Déjà, il a quitté la pièce.

Je le raconterai aux garçons ce soir, je suis sûre qu'ils seront fous de joie.

— Mais pour quoi faire ?

— Pour m'améliorer, et puis, pour avoir un loisir, sortir de la maison, me détendre...

— Te détendre ? Mais tu ne travailles pas !

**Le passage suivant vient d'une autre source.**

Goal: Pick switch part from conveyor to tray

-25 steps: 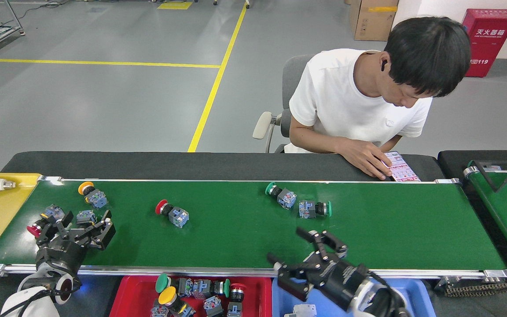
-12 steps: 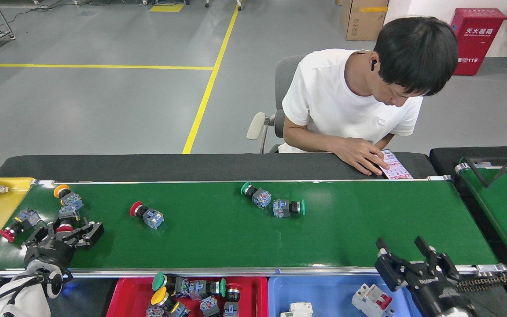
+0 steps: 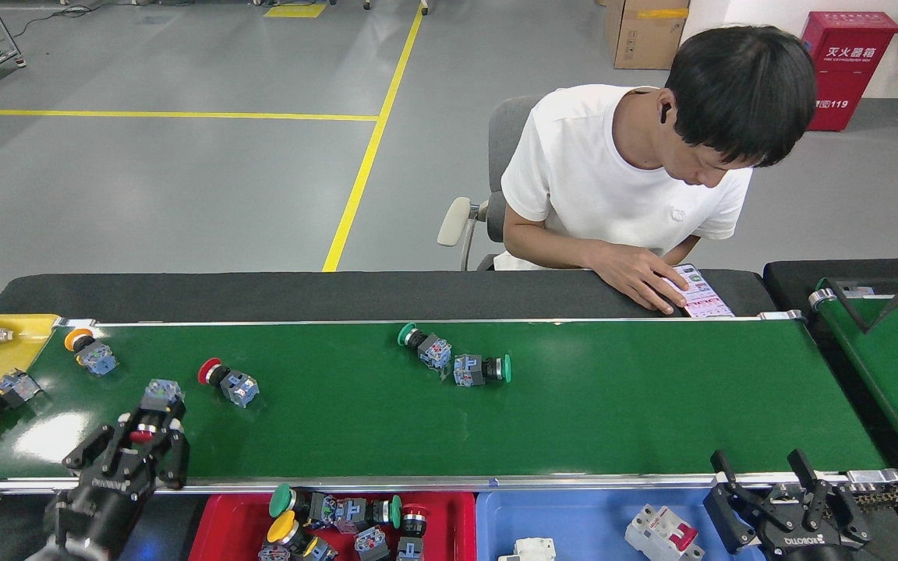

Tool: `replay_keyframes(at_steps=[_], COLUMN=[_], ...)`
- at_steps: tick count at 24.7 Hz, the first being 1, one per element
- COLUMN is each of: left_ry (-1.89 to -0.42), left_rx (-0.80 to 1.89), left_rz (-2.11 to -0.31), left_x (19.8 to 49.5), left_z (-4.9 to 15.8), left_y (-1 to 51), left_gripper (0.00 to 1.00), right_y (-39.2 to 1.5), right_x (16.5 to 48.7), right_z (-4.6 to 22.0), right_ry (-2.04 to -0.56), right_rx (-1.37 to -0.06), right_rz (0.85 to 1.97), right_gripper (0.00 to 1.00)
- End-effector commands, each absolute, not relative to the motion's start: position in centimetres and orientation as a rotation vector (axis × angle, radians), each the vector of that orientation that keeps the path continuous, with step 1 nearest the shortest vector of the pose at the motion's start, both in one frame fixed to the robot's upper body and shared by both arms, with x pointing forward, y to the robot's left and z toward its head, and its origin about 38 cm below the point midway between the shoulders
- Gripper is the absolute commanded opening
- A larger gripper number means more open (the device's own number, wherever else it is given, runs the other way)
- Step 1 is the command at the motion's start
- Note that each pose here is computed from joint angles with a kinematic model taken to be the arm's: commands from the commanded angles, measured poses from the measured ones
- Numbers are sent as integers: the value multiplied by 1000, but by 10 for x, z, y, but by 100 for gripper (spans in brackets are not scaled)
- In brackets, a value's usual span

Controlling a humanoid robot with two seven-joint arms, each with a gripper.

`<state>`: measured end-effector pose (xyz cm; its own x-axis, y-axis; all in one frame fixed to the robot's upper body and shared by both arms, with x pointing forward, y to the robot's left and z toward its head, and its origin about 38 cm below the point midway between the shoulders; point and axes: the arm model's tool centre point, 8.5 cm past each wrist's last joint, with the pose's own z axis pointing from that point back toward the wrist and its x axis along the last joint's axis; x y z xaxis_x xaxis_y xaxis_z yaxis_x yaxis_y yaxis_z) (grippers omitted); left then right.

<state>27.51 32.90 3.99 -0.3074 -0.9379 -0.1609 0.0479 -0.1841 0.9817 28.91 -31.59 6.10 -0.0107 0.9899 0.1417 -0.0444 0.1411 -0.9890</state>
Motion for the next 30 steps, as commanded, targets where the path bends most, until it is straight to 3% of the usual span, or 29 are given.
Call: replay_keyframes(at_steps=[1,3,4,6,7,8,13,18,21,24,30], left_ry=[-1385,-1423,-1430,-1436,-1438,-1437,-1418,-1343,-1200,-1088,-1090], left_rx=[1063,992,970,943,938,937,1015,1142,1167,1142,1164], left_rz=[-1710,-1859,-1914,-1970,-1971,-1972,-1847,-1491,-1358,-1292,-1292], left_x=[255,244,240,234,233,232,244,254,251,256,277], left_z=[44,29,22,14,14,13,26,48,48,34,41], left_y=[292,254,240,225,224,224,243,306,359,394,406], left_gripper=[4,8,17,57,92,100,100,100,100,100,100], right_y=[-319,-319,-319,-319,-319,-319,-320,-338,-348,-339,-333], right_x=[291,292,292,292,292,292,293,290,292,297,298], right_z=[67,67,67,69,69,70,73,78,81,78,77], right_ry=[-1260,-1260,-1260,-1273,-1275,-1278,-1279,-1254,-1196,-1164,-1193], right_rx=[-1089,-1089,-1088,-1090,-1090,-1092,-1102,-1165,-1231,-1235,-1209], right_rz=[1133,1131,1129,1128,1126,1124,1122,1161,1146,1180,1157], right_gripper=[97,97,98,100,100,100,99,99,99,99,100])
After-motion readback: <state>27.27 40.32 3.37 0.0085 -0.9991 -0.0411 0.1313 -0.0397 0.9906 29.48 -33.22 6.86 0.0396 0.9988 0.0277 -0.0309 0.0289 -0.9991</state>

Je savais que ce ne serait pas simple. Je n'imaginais pas à quel point. Quand j'ai vu l'annonce pour ces cours de dessin dans la MJC du quartier, je me suis aussitôt mise à rêver. Et si c'était plus qu'un passe-temps ? La phrase assassine sur ce que cela me rapportait n'a cessé de me trotter dans la tête. Si j'en faisais un métier, est-ce qu'enfin il me prendrait au sérieux ? Est-ce qu'enfin, il me traiterait comme son égale si je gagnais ma vie à nouveau ?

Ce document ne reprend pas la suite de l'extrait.